Comparison of four typical cell-sorting technologies

One of the advantages of the on-chip imaging flow cell-sorting technology is quick and complete sample measurement based on image information for the samples. In particular, as shown in Figs. 17 and 18, it can obtain detailed information on cell cycles and conditions, which is difficult with conventional diffraction-based cell-sorting technologies. Complete sample measurement is important for estimating the probability of events and populations. Imaging flow cell-sorting technology is thus well suited for detailed analysis of cell groups.

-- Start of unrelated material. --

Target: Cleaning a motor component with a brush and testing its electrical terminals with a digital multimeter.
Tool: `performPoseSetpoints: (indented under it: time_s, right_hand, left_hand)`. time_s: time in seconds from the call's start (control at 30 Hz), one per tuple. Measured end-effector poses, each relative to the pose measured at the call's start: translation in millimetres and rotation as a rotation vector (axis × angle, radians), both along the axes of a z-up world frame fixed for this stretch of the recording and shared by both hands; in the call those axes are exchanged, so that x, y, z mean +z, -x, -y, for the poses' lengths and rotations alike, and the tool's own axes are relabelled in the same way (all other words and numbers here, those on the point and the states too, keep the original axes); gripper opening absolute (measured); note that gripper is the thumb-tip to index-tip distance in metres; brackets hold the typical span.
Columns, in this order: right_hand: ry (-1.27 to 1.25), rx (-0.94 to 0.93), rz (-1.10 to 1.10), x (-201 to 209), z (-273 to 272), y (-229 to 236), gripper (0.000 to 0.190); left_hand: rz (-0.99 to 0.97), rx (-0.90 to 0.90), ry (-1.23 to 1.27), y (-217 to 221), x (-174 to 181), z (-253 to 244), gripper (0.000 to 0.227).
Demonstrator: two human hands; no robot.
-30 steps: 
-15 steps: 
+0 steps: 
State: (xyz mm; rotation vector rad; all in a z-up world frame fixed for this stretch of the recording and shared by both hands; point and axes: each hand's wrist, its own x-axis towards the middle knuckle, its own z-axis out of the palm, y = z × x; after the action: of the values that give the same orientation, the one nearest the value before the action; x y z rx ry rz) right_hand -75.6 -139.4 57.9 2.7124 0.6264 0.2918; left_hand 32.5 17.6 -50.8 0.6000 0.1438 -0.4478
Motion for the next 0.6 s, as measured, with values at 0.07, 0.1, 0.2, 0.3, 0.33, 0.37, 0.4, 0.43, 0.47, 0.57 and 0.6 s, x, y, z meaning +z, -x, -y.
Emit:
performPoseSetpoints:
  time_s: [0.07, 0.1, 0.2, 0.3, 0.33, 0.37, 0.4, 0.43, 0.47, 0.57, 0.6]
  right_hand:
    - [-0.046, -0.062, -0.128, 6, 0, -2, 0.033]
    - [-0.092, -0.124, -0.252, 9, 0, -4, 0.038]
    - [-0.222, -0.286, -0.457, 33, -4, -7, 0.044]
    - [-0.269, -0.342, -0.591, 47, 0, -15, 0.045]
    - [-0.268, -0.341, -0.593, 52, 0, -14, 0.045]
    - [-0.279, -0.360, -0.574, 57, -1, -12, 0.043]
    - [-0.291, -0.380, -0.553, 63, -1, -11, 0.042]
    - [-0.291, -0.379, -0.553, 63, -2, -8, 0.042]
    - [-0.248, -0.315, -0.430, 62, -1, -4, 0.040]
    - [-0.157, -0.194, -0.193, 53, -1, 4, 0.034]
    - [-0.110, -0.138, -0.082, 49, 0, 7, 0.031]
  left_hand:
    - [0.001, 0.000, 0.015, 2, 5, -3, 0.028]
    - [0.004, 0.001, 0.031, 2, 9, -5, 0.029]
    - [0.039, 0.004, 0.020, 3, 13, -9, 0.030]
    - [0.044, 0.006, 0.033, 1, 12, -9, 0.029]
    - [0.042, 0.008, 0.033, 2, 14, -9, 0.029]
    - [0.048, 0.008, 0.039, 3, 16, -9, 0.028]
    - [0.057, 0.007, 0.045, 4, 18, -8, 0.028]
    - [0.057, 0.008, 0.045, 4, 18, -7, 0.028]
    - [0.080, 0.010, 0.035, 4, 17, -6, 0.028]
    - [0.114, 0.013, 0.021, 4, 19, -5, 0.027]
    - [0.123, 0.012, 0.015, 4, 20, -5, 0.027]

We introduced two potential applications of our on-chip imaging flow cell-sorting: contamination-free recultivation and integrated PCR measurement system. In contrast to conventional flow cytometry, the most important feature of cell-sorting technology is acquisition of target cells from samples. Hence, further cell treatment procedures such as cell recultivation and cell analysis should be considered for practical cell-sorting technology development. We have demonstrated that a membrane filter lid with a disposable cell-sorting chip works well for contamination-free recultivation and that integration of an on-chip imaging flow cell-sorting module with a droplet PCR module enables identification of rod-shaped B. anthracis from a crude sample mixture. This means that one of the next steps in cell-sorting technology development should be the development of an integrated system for further cell treatment and analysis.

7 Summary

We have developed an on-chip high-speed imaging flow cell-sorting system with five core features: (1) optical image-based real-time cell sorting; (2) inclusion of all the cell-sorting procedures in an economical and disposable (burnable after use) plastic chip; (3) cell separation electrodes consisting of stable and bubble formation-resistant gel electrodes; (4) contamination-free recultivation; and (5) fully automated operation. This system can be modularized and combined with additional cell analysis modules such as a PCR analysis module. Testing demonstrated that cells and fluorescent dyes can be separated using this system. The time required for cell sorting for a 20-μL sample with 1 × 107 particles was within 30 min. This simple, safe, fast, and label-free flow cell-sorting system for cell purification is thus practical and potentially useful for biological research and clinical diagnosis.